> WHAT TO PRODUCE
In the listing below, find each line with the string "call" and report it.

> COLLECTED DATA
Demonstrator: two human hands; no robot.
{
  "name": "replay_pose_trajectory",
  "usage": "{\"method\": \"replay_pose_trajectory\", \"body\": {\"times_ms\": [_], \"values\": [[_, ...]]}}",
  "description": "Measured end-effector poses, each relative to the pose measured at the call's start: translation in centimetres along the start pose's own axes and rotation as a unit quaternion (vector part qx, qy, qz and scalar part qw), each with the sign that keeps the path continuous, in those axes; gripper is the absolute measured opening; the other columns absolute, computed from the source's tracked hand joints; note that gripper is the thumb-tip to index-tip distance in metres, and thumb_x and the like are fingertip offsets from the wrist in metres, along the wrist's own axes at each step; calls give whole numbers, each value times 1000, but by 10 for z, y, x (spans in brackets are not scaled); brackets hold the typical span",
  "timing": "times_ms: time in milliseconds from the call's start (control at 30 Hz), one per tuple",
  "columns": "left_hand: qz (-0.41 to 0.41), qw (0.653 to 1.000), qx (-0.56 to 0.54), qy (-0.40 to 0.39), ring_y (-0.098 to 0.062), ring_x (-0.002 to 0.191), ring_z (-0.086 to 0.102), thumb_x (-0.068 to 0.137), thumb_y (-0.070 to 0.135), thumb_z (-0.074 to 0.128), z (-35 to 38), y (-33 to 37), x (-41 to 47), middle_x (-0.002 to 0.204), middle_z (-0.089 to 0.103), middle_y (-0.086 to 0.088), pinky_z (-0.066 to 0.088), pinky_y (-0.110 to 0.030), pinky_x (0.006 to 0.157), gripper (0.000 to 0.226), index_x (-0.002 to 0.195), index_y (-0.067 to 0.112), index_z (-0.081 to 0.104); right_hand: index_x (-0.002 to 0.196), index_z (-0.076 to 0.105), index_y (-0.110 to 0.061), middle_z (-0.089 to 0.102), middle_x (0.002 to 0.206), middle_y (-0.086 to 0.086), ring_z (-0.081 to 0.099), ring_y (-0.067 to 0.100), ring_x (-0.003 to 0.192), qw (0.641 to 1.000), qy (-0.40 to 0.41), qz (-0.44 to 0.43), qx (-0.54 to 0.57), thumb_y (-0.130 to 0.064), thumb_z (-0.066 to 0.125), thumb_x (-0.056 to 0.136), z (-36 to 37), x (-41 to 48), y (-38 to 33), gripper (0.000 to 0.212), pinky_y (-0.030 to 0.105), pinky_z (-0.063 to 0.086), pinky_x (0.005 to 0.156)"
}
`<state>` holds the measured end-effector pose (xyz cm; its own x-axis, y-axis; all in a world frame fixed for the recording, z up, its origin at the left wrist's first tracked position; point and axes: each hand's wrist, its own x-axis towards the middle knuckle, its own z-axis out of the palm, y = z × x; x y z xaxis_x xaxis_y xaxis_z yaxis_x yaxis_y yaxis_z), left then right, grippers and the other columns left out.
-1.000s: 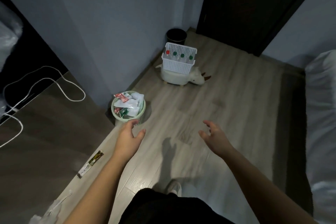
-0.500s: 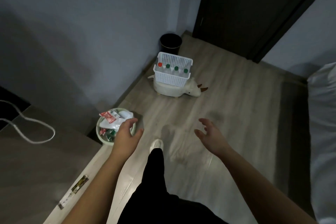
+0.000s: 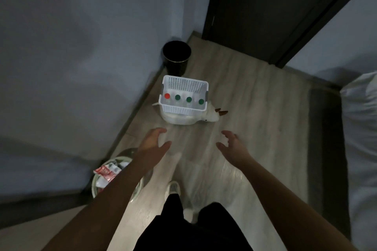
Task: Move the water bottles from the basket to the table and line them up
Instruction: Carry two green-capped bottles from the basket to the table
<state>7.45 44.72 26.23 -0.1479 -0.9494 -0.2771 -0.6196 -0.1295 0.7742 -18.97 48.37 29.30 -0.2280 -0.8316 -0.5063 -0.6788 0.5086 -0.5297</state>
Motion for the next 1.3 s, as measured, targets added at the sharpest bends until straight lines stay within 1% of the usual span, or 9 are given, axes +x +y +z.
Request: {"method": "replay_pose_trajectory", "body": {"times_ms": [167,300,533,667,767,933,1067,1200,1300], "values": [[23,999,25,-25,-18,115,52,87,21,68,11,19,62,126,53,-4,35,-22,95,41,125,11,54,144,37,-16,41,144,11,55,21,110,1000,-21,10,-15,-27,58,94,-18,57,-12,55,22,36,85],[6,999,28,-36,-18,115,52,88,24,66,29,30,112,127,52,-3,36,-22,92,41,126,13,52,143,37,-15,42,141,13,52,27,121,999,-39,-3,-17,-25,59,93,-34,115,-18,55,24,36,90],[-87,995,28,-27,-20,121,50,90,23,64,70,36,198,131,52,-5,31,-19,93,44,130,10,50,142,38,-14,45,138,15,50,27,122,990,-127,-27,-57,-22,63,90,-53,235,-24,58,25,35,96],[-156,987,11,-28,-21,120,50,88,23,66,99,27,232,133,50,-7,39,-28,99,48,131,12,49,144,33,-16,39,142,12,49,25,124,972,-207,-35,-101,-25,58,92,-47,301,-15,58,26,36,95],[-172,984,38,-26,-23,123,50,87,22,67,121,13,262,138,48,-9,39,-28,98,53,136,12,47,146,29,-18,39,143,11,47,24,125,960,-242,-44,-130,-23,57,92,-30,351,-2,61,26,37,94],[-188,981,39,-21,-26,122,50,86,19,67,159,-20,318,144,40,-10,42,-29,92,69,146,15,33,146,28,-18,39,142,12,48,25,125,963,-240,-38,-116,-21,61,90,13,420,28,65,27,40,93],[-164,984,43,-50,-18,111,55,85,16,68,194,-53,358,145,36,-4,42,-22,85,70,146,20,32,147,28,-17,39,142,9,49,21,125,968,-219,-94,-80,-12,70,84,54,458,60,75,22,41,97],[-130,988,31,-82,-18,104,57,82,8,69,221,-77,388,136,40,-6,51,-31,90,68,142,15,39,138,41,-19,49,127,7,60,20,104,971,-193,-130,-58,-12,74,82,82,483,77,66,30,55,88],[-110,990,54,-68,-13,98,56,80,4,70,231,-87,401,128,40,-5,52,-32,87,59,134,14,48,126,51,-15,58,111,9,65,22,91,961,-165,-203,-91,-18,77,79,99,489,85,53,30,58,79]]}}
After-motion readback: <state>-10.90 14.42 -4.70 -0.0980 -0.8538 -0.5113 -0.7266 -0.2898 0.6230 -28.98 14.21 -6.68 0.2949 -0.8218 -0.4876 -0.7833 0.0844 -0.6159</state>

> EXPECTED ANSWER
  "description": "Measured end-effector poses, each relative to the pose measured at the call's start: translation in centimetres along the start pose's own axes and rotation as a unit quaternion (vector part qx, qy, qz and scalar part qw), each with the sign that keeps the path continuous, in those axes; gripper is the absolute measured opening; the other columns absolute, computed from the source's tracked hand joints; note that gripper is the thumb-tip to index-tip distance in metres, and thumb_x and the like are fingertip offsets from the wrist in metres, along the wrist's own axes at each step; calls give whole numbers, each value times 1000, but by 10 for z, y, x (spans in brackets are not scaled); brackets hold the typical span",
  "timing": "times_ms: time in milliseconds from the call's start (control at 30 Hz), one per tuple",

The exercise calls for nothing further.